#### Provided material:
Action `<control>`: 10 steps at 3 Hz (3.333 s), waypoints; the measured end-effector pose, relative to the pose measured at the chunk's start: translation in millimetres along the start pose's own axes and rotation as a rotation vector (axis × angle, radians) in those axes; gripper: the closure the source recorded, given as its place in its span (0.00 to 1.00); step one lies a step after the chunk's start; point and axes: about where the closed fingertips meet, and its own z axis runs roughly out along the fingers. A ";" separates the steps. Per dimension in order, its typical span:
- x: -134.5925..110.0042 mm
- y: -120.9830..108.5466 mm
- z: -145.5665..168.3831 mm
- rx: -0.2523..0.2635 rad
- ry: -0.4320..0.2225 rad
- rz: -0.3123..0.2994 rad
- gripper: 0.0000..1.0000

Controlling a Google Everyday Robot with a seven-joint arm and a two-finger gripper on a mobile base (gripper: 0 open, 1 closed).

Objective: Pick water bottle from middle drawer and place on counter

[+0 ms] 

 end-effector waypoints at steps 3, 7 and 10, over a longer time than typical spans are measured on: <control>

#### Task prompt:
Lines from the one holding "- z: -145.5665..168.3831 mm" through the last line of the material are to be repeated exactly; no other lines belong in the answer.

#### Response to the exercise:
- z: -145.5665..168.3831 mm
- rx: -0.2523..0.2635 rad
- ry: -0.4320..0.2225 rad
- rz: -0.3123..0.2994 rad
- gripper: 0.0000..1.0000

Controlling a Google Everyday Robot with a seven-joint arm and a two-finger gripper on a mobile base (gripper: 0 open, 1 closed).

Objective: Pick water bottle from middle drawer and place on counter

[+0 ms] 

 end-effector waypoints at steps 3, 7 and 10, over a longer time than typical spans are measured on: <control>

No additional answer is needed.